CasiaFan commented 6 years ago

@apollo-time I think algorithm and data influences the result much more, not the frameworks. But trust me, try Keras first, you will find the sky is bluer and the life is happier :smirk: As for your question, It depends. If your detect target in image has various size from several pixels to hundreds pixels, I think second stage detection methods is a good choice (like faster RCNN or FPN); SSD sacrifices accuracy to pursue speed which is not good at detect small object due to the grid design.

apollo-time commented 6 years ago

Are you planning detect head from Hollywoodheads dataset?

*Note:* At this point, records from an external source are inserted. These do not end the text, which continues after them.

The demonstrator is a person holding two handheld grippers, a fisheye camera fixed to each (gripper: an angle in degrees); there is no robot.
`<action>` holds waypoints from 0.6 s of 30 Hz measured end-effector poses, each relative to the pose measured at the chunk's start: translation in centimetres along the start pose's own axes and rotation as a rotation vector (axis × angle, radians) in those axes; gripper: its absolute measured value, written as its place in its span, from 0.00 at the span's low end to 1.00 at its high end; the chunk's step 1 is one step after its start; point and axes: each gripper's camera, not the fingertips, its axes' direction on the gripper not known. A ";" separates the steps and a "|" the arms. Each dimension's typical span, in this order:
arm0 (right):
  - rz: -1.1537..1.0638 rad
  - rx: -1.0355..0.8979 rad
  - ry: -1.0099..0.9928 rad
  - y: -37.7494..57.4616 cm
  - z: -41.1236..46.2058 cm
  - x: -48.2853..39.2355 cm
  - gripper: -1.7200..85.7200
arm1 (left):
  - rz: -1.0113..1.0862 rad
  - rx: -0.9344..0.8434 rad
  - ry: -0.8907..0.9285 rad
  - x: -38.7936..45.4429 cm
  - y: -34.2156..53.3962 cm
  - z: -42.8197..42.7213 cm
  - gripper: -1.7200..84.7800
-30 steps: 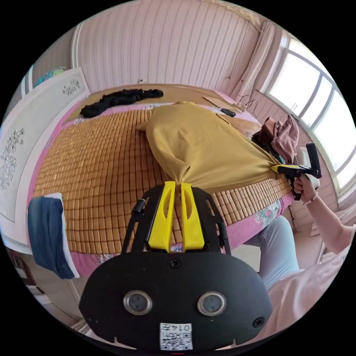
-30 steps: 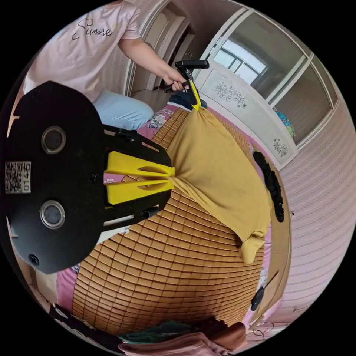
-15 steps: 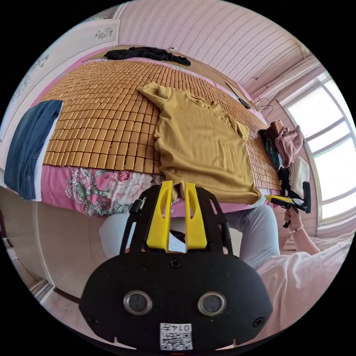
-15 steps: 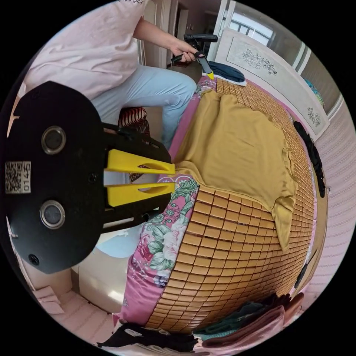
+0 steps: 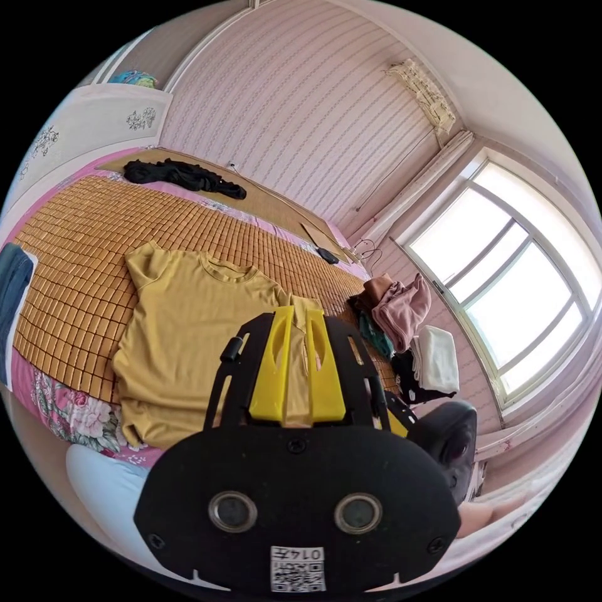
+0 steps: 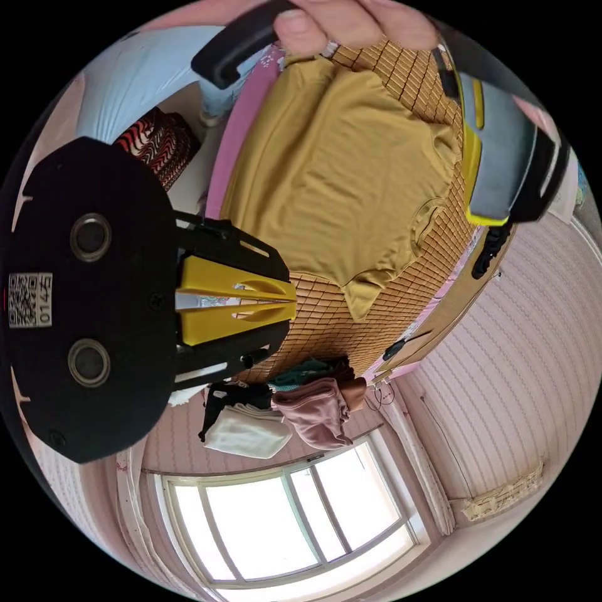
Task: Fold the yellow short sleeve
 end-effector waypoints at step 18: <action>0.163 0.150 -0.157 -1.3 6.8 -4.0 0.01 | 0.066 0.191 -0.063 0.1 3.4 -4.7 0.01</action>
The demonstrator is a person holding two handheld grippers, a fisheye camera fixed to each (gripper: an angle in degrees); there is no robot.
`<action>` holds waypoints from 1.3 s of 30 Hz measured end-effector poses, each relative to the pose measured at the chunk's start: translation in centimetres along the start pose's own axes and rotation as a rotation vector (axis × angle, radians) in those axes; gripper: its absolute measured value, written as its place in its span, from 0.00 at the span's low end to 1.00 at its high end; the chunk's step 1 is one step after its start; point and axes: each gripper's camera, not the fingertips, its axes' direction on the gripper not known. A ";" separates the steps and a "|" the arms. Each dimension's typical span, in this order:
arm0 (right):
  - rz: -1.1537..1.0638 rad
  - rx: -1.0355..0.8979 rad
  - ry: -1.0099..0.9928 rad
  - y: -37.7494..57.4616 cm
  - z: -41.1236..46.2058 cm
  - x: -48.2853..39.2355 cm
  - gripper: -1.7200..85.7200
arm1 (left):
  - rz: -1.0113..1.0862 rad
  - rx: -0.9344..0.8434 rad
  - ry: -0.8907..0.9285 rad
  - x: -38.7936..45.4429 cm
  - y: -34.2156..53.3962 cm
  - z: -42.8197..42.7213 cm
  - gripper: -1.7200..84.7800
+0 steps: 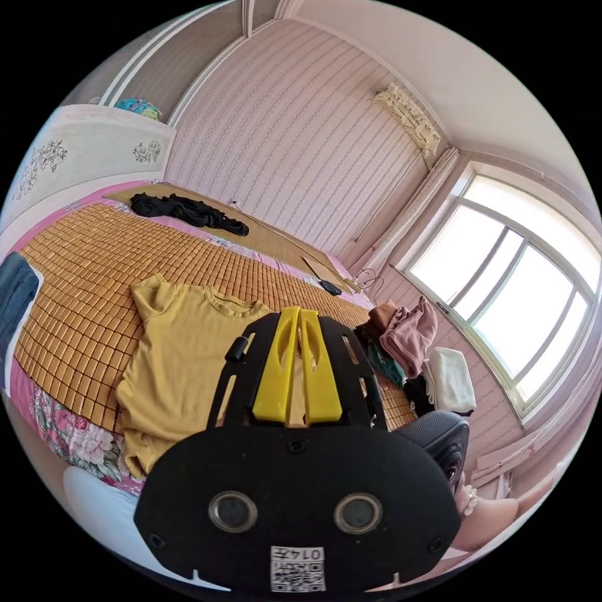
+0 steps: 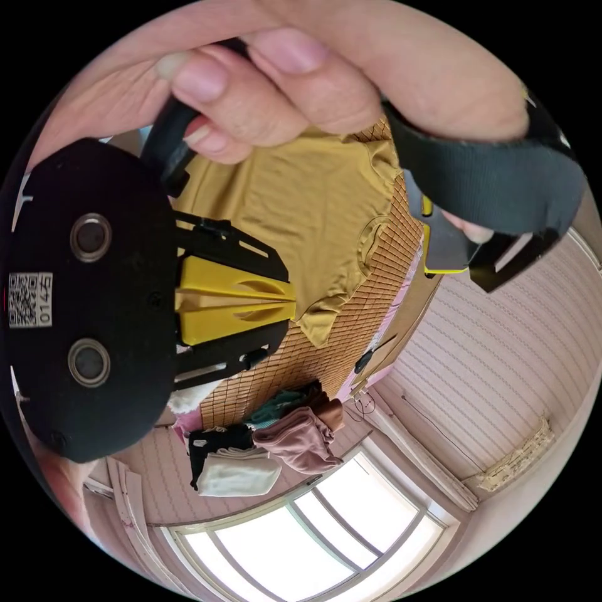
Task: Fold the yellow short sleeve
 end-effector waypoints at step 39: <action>-0.034 -0.451 -0.259 -1.3 15.0 11.8 0.01 | 0.239 -0.889 -0.245 -13.5 10.8 7.8 0.07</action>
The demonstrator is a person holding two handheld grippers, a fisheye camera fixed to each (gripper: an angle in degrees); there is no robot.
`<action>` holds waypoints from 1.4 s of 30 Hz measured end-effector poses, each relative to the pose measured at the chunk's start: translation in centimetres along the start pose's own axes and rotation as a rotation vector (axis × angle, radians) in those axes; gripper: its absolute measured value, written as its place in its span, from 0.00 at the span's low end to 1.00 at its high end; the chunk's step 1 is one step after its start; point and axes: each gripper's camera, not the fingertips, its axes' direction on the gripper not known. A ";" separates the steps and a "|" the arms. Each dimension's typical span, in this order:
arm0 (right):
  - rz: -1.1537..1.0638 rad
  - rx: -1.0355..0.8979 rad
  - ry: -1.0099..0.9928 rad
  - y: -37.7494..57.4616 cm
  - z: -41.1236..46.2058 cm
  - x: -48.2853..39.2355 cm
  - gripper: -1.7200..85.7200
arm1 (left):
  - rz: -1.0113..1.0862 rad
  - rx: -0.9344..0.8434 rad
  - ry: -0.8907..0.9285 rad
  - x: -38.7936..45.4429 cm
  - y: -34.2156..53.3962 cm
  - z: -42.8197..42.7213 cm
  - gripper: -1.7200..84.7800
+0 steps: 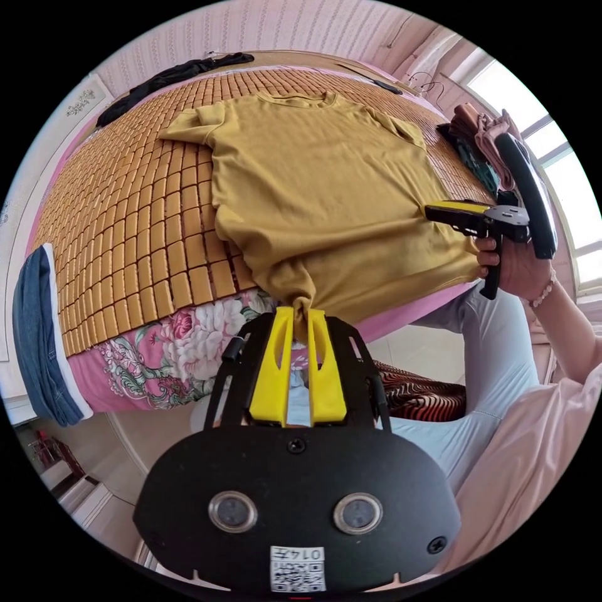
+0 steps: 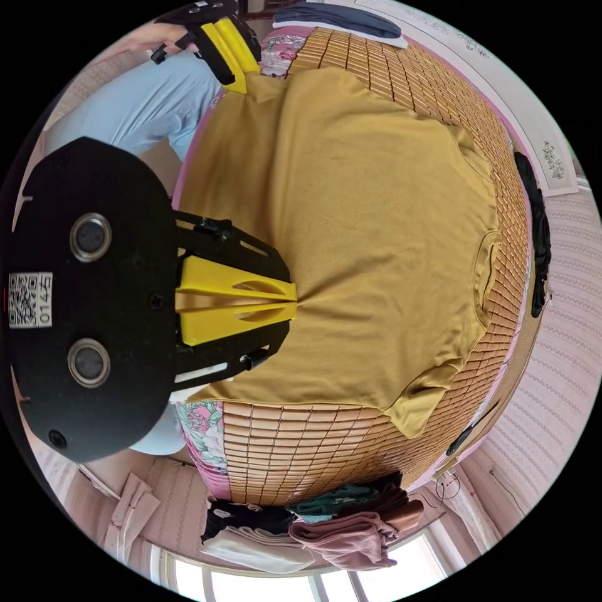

CasiaFan commented 6 years ago

@apollo-time Yes, I have tested using Hollywoodheads dataset with SSD in tensorflow object detect API. It woks very well under most normal situations and perspective angles except for overhead view. I find only tiny portion of samples are taken from overhead view, so I think you may need to add extra images if you have to work with such situation.

mgoundge11 commented 6 years ago

Hi @CasiaFan is this project finished? I try to use this with my own dataset but getting the same error as @apollo-time
anchor_generator.py line 318, in anchor_assign ValueError: Shape must be at least rank 1 but is rank 0 for 'Gather_1' (op: 'Gather') with input shapes: [], [?].